Leaving nothing out, print each line of the material exactly.

◆ ◆ ◆ ◆ ◆

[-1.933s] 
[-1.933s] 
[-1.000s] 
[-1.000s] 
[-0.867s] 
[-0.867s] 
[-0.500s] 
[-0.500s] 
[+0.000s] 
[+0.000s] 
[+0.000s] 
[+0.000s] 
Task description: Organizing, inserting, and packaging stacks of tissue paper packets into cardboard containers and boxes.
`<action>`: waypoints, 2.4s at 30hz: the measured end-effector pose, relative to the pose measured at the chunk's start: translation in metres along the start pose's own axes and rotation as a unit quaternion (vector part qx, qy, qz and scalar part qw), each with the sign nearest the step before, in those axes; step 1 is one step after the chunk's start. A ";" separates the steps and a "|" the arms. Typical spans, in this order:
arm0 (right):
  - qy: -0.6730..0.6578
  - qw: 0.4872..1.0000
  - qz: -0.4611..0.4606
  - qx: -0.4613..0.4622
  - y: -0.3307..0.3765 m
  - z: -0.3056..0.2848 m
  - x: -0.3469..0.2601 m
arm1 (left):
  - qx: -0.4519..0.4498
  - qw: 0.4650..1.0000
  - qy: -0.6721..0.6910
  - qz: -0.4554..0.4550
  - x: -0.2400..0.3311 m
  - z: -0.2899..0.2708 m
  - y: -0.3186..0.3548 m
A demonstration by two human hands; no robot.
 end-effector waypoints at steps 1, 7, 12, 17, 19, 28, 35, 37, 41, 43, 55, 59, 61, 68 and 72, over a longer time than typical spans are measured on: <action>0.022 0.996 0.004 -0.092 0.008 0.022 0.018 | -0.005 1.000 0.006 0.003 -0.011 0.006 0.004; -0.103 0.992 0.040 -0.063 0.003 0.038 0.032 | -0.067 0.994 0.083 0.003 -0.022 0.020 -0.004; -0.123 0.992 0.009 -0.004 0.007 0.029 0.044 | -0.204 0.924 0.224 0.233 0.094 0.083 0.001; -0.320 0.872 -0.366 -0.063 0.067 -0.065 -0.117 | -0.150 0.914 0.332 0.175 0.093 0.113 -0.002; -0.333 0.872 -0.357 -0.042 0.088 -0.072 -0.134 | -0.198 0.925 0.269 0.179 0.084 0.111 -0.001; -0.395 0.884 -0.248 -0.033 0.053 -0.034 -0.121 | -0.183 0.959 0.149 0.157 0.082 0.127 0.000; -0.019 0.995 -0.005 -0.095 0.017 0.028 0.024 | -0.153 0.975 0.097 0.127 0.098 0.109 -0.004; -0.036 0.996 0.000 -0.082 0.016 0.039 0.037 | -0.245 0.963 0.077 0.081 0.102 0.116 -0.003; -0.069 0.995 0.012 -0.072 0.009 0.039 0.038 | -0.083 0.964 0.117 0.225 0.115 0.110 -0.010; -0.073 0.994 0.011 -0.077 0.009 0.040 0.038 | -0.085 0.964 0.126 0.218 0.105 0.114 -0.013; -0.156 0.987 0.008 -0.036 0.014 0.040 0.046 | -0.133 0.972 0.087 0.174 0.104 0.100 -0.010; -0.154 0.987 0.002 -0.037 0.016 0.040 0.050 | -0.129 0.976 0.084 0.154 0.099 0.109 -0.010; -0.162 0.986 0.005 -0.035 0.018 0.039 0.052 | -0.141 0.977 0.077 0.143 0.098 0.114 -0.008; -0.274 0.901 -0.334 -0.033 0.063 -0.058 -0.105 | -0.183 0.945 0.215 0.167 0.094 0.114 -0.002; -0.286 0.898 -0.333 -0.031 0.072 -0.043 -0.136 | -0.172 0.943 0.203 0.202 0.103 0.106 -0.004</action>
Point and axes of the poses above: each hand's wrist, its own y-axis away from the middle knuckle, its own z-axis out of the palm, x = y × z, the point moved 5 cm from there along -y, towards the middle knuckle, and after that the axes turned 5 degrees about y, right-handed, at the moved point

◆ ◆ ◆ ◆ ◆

Result of the task:
[-1.933s] 
[-1.933s] 
[-1.000s] 
[-1.000s] 
[-0.867s] 
[-0.867s] 
[-0.500s] 
[-0.500s] 
[+0.000s] 
[+0.000s] 
[+0.000s] 
[+0.000s] 
Task description: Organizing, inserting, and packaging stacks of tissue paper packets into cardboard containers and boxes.
`<action>`: waypoints, 2.4s at 30hz: the measured end-effector pose, relative to the pose measured at the chunk's start: translation in metres along the start pose's own axes and rotation as a unit quaternion (vector part qx, qy, qz and scalar part qw), each with the sign nearest the step before, in those axes; step 1 is one step after the chunk's start. A ";" separates the steps and a "|" the arms. Typical spans, in this order:
arm0 (right):
  - qy: -0.6730..0.6578
  - qw: 0.4872..1.0000
  - qz: -0.4611..0.4606
  - qx: -0.4613..0.4622
  - y: -0.3307..0.3765 m
  - z: -0.3056..0.2848 m
  - x: -0.3469..0.2601 m
arm1 (left):
  - qx: -0.4519..0.4498
  - qw: 0.4650..1.0000
  - qy: -0.6721..0.6910
  - qz: -0.4554..0.4550
  - x: -0.2400..0.3311 m
  - z: -0.2899..0.2708 m
  - y: -0.3186..0.3548 m
A demonstration by two human hands; no robot.
 end-effector waypoints at steps 1, 7, 12, 17, 19, 28, 35, 37, 41, 43, 55, 59, 61, 68 and 72, over a longer time than typical spans are measured on: <action>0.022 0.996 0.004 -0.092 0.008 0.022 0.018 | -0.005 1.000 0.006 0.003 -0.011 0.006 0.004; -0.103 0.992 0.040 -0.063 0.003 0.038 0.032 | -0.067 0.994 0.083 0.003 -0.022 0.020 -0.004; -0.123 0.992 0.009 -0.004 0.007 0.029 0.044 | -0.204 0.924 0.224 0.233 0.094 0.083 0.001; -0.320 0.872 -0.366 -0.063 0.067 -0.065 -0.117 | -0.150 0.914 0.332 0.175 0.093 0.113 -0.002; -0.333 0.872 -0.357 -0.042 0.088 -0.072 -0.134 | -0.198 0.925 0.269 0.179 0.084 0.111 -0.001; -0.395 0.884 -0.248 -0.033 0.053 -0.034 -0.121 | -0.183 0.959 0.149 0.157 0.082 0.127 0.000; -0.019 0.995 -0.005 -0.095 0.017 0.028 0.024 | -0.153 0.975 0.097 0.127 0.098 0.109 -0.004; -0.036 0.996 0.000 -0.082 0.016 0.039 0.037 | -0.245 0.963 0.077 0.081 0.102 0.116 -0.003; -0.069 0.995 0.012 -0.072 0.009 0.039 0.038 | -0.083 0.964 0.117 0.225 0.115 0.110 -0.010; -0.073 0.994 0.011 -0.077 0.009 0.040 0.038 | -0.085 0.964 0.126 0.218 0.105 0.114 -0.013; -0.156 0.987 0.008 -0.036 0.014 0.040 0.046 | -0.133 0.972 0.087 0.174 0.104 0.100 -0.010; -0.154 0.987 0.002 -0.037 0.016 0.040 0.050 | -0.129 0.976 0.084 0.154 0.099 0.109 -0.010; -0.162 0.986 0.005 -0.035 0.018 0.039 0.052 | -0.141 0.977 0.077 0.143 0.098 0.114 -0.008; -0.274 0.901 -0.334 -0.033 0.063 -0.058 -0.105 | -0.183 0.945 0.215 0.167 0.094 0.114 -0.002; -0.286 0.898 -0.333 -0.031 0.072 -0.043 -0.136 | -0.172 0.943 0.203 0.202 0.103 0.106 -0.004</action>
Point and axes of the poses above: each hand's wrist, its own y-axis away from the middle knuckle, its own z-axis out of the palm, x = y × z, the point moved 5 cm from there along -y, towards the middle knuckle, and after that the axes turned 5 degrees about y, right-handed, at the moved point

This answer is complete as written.